While the conclusion is clear, it's also misleading. No one disputes that you
can get too stoned to drive, that isn't the issue that matters. What matters
is whether those too stoned to drive drive anyway like they do on alcohol.
Anecdotally from decades of experience I can say they don't, pot doesn't
destroy your ability to judge your state of mind so there's no reason to treat
it with special exceptions like we do for alcohol. Most long term smokers
drive while high, but not while impaired. High != impaired just as drinking
one beer doesn't destroy your ability to drive safely.

------
kdamken
Do not read this and think it's okay to drive high. It's not. Do not drive
high. Call an uber or something.

I worry that people read studies like this and suddenly justify going out and
driving while impaired. Driving is an incredibly dangerous activity on its
own. Doing it when you're stoned is a stupid and risky move, and comparing it
to how much more dangerous drunk driving is doesn't make it less stupid.
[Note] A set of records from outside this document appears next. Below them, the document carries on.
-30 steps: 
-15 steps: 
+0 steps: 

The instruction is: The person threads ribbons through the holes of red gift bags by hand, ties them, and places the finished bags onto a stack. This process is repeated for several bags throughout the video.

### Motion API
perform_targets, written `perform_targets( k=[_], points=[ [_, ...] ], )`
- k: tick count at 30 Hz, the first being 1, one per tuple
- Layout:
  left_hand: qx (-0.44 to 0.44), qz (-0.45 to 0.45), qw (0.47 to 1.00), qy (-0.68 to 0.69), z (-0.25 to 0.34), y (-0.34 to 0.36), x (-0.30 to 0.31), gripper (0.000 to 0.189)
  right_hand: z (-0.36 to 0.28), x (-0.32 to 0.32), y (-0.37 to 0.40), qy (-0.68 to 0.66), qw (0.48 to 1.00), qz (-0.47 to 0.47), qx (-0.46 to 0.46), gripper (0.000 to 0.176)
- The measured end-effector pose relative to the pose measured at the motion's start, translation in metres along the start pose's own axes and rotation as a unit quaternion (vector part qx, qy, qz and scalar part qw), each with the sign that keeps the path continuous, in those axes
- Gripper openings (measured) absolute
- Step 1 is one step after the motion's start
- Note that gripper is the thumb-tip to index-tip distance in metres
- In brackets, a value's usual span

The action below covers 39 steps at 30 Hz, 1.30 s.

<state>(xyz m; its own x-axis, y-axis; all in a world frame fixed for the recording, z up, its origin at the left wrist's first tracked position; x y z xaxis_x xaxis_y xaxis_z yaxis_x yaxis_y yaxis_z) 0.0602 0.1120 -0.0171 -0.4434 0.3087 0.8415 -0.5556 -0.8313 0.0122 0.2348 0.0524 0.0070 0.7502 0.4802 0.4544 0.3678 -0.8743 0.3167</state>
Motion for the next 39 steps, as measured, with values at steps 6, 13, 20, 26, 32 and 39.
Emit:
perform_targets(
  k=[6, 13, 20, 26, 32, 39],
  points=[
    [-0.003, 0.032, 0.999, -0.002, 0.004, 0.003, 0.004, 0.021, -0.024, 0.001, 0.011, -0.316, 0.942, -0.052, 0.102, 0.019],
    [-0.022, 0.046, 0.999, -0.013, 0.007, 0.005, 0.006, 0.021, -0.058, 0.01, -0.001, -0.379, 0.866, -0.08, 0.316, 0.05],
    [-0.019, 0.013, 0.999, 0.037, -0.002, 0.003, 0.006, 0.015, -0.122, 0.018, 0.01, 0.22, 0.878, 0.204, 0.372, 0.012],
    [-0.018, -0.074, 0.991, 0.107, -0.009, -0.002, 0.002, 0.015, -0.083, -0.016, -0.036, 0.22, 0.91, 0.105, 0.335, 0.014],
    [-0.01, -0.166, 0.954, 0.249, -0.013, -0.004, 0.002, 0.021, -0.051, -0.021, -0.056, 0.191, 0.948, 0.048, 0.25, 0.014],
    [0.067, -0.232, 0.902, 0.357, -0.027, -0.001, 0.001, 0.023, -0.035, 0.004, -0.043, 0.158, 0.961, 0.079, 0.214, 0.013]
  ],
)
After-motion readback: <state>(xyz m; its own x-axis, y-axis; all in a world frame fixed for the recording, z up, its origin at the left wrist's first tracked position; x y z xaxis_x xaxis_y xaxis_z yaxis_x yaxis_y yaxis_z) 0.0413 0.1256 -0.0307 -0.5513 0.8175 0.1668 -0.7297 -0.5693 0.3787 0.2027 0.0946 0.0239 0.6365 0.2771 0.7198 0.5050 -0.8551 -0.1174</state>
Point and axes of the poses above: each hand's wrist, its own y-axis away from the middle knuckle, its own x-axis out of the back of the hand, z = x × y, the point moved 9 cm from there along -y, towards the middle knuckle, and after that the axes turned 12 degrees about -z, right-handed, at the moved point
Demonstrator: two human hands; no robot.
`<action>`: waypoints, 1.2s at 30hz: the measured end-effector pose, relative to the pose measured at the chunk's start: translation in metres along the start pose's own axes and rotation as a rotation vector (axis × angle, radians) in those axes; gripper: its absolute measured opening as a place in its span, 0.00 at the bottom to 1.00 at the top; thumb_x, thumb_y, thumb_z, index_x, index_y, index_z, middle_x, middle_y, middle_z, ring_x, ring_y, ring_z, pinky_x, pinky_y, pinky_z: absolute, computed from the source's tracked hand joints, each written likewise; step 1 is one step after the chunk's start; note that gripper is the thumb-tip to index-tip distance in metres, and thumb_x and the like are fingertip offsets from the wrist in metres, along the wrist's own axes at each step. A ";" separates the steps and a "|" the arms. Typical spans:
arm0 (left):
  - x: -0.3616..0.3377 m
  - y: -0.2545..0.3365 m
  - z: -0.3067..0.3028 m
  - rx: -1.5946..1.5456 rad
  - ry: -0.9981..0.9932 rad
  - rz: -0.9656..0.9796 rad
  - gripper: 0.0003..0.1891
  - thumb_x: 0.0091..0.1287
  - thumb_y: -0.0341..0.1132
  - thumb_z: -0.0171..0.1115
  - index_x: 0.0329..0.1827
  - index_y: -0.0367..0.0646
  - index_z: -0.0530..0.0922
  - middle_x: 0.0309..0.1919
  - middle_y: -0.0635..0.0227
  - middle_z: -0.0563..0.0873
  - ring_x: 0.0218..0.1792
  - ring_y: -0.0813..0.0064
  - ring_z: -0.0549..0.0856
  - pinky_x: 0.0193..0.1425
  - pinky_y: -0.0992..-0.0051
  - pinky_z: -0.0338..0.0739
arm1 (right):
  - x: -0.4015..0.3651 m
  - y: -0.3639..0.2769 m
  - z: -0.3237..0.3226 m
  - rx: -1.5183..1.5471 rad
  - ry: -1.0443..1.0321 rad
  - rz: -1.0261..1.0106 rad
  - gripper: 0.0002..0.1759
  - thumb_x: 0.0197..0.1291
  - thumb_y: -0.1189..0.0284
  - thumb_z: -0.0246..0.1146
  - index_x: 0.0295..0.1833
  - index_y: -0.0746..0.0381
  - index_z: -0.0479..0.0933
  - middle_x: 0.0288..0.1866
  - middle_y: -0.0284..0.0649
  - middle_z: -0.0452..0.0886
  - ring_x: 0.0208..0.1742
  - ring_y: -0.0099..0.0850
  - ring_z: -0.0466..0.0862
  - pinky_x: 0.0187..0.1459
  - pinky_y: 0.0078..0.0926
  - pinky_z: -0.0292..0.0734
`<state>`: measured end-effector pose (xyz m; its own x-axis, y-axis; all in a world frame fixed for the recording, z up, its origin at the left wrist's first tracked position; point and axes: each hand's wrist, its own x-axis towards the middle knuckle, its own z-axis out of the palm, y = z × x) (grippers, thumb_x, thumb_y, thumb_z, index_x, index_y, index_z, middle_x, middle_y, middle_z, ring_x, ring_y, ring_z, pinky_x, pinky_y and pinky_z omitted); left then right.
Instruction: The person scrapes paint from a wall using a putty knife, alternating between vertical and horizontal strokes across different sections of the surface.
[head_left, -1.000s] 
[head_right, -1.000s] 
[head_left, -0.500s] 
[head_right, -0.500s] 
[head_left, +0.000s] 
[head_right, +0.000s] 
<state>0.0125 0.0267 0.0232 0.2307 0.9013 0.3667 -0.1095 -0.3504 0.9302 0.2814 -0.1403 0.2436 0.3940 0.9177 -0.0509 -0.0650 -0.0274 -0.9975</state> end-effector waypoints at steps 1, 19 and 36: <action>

If you've never smoked pot, you don't understand how it feels and affects your
thinking/reactions/perception of time and reality. If you smoke pot everyday,
it may affect you less due to tolerance, but it's still affecting you, much
like a functional alcoholic.

I have nothing against usage and I strongly encourage legalization, but I
don't think it's okay to pretend that it's safe to get high and go driving.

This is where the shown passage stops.